Over the past decade, banks have been increasing their focus on wealth management as $1-trillion in personal wealth is set to be passed down into the hands of younger generations. But it’s hard to buy “people businesses” such as wealth-management companies – particularly ones who have been independently owned for decades.
You have to be patient, Mr. Guzman said.
“The concern for an independent wealth firm being bought by a bank is about whether or not the bank will change what they are doing for clients. Will they be forced to sell a product that’s only in the best interest of the bank?”
“And our success in the U.S. and Canada has been to do the opposite.”
For the Brewin Dolphin deal, he says, building that trust involved flying the leadership team from RBC Dominion Securities – the Canadian full-service securities brokerage that houses 1,900 securities advisers and 110 investment counsellors – to meet the U.K. team in-person.
“Dominion Securities has maintained that investment advisory culture within a bigger bank – and have done so since we acquired them in the 1980s,” Mr.
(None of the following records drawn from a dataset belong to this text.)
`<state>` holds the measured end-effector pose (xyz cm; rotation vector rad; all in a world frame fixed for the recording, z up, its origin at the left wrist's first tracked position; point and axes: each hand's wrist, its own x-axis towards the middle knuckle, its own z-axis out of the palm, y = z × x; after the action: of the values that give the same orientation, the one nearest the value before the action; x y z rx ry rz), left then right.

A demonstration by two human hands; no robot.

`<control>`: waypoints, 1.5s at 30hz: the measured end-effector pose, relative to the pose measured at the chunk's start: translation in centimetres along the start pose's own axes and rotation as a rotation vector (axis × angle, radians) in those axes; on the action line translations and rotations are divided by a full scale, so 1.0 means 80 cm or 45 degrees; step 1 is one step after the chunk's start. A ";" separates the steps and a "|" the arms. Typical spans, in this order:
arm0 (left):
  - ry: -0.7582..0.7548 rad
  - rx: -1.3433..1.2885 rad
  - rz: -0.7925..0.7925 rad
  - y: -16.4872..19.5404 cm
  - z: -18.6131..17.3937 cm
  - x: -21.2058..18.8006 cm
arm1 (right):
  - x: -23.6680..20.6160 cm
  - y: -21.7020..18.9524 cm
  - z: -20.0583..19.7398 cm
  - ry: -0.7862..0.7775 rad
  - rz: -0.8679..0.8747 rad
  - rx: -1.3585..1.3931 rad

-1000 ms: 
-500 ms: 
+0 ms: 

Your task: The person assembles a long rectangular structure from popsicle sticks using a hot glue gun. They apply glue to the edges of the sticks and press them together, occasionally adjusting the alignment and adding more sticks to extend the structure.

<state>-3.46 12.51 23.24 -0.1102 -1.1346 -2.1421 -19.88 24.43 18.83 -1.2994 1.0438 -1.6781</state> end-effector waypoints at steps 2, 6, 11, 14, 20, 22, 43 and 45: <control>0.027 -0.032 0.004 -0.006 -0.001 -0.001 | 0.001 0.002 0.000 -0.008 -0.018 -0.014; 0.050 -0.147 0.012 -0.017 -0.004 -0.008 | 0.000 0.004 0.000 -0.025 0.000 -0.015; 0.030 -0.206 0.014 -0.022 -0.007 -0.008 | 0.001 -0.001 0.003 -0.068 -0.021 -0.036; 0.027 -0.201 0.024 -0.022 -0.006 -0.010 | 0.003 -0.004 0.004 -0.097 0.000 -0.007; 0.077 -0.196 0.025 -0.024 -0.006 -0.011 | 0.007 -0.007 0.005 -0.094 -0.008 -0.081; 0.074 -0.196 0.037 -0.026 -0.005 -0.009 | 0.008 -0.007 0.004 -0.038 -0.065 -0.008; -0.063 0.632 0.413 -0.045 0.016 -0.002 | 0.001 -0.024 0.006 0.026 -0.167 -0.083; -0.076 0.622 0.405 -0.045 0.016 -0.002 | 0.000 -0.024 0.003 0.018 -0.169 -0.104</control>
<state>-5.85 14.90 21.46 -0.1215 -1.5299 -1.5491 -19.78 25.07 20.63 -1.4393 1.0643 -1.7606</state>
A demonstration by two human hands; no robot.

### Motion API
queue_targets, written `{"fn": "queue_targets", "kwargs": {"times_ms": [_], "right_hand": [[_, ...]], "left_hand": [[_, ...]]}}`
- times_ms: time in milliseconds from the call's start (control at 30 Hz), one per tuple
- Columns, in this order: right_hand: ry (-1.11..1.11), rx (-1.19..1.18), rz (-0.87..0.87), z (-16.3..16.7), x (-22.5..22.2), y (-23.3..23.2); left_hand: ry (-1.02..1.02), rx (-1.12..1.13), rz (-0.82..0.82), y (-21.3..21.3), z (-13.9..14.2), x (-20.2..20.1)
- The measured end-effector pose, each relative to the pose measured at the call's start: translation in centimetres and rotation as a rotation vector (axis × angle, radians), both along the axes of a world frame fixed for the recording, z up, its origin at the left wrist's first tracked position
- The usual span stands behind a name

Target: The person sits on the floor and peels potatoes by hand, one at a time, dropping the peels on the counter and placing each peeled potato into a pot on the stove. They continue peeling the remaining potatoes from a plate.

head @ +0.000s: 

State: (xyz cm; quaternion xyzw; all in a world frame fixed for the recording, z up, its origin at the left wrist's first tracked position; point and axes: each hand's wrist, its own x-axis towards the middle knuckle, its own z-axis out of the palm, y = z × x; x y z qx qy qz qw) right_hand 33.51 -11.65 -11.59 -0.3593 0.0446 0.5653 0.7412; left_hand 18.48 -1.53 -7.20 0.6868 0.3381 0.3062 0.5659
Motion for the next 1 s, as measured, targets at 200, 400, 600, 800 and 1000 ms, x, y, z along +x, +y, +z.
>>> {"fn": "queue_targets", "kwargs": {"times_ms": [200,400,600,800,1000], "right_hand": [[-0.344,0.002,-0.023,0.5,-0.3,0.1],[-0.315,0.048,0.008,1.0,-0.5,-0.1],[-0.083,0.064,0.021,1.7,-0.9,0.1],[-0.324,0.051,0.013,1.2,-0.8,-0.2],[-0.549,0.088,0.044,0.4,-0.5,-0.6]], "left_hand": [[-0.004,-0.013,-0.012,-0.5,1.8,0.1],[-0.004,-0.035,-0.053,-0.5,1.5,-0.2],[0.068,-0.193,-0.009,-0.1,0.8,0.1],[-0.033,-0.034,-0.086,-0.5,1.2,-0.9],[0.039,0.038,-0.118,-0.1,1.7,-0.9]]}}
Guzman said.
One segment of the U.S. wealth-management industry that RBC isn’t considering to step into is registered investment advisory firms. In the United States, a RIA firm typically follows an independent business model – meaning it is not part of a larger brokerage – and advisers have a legal fiduciary obligation to act in the best interests of clients. It is an industry that has more than 17,000 companies across the country but has seen a wave of consolidation in recent years.
“We don’t really have an interest in acquiring an RIA,” Mr. Guzman said, adding it’s still a very fragmented industry. “And if you start to assemble RIAs, as some have done, you’re buying all kinds of different cultures, which can be a challenging way to keep consistency for your clients.”